*Work instruction*: From the entries below, extract every line that includes the word "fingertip".

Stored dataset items
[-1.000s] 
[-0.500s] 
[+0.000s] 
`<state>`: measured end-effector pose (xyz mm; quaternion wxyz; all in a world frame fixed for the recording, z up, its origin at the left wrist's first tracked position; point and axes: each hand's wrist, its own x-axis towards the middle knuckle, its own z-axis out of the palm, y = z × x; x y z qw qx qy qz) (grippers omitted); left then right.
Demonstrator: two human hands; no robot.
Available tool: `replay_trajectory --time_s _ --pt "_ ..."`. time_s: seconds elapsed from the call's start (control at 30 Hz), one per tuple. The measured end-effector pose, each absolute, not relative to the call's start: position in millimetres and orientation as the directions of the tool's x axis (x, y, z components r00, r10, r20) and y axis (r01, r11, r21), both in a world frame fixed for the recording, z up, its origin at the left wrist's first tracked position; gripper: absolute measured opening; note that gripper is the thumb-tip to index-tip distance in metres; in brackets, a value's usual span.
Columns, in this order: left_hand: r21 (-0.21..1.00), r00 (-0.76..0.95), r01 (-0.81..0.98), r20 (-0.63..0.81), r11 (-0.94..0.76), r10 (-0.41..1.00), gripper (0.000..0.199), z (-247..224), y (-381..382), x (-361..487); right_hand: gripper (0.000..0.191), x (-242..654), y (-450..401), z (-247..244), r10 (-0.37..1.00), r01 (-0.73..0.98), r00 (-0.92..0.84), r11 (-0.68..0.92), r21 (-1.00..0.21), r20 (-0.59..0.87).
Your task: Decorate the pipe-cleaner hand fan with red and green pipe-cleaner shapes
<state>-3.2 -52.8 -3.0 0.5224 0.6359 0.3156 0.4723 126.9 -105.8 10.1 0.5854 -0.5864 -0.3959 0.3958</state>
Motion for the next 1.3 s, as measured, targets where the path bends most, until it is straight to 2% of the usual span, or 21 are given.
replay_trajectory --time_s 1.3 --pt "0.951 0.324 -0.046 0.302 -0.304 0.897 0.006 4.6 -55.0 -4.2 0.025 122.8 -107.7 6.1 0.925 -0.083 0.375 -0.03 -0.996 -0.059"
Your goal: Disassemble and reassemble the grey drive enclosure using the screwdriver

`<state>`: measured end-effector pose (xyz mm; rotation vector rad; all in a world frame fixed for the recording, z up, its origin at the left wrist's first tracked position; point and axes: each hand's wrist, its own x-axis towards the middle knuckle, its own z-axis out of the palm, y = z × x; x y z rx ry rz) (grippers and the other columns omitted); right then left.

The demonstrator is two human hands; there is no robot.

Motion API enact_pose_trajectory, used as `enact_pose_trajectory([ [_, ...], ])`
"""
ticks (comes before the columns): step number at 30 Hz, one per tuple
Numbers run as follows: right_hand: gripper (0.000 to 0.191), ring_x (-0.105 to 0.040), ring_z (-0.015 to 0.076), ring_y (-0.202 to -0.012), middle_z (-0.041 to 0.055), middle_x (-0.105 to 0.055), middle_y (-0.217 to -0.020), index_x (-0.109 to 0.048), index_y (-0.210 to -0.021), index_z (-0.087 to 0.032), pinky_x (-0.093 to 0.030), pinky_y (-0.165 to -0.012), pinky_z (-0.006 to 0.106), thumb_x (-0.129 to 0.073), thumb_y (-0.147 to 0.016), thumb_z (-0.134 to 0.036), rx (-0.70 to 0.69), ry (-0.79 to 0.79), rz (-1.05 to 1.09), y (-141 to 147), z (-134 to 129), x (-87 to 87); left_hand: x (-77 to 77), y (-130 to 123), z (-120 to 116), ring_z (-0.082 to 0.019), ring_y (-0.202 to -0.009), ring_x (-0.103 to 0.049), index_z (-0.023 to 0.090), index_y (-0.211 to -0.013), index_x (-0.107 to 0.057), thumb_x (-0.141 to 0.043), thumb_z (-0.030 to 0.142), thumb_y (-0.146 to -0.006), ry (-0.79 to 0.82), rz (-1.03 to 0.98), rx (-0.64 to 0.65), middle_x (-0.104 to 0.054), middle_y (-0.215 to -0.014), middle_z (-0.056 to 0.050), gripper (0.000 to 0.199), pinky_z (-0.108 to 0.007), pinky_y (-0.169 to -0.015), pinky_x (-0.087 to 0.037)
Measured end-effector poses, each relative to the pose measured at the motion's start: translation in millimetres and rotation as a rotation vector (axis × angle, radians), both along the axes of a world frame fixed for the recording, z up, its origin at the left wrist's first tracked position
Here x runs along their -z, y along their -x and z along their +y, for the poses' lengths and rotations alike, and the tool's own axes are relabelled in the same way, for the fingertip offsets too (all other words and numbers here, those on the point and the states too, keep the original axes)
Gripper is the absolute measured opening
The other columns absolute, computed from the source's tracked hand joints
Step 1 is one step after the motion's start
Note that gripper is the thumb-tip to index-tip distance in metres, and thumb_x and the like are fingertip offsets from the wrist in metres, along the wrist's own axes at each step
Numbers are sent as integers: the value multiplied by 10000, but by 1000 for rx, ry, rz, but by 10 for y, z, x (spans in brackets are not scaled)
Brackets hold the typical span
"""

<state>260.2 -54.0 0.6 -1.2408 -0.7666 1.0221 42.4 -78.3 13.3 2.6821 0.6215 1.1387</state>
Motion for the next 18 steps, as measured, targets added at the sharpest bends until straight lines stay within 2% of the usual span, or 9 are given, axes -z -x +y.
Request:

*Solution below*:
Here x runs along their -z, y along their -x and z along their +y, for the poses' lengths and rotations alike, and the tool's own axes are relabelled in the same way, for the fingertip offsets too (all other words and numbers here, those on the point and the states too, keep the original axes)
Note that gripper is the thumb-tip to index-tip distance in metres, and thumb_x and the like are fingertip offsets from the wrist in metres, along the wrist's own axes at each step

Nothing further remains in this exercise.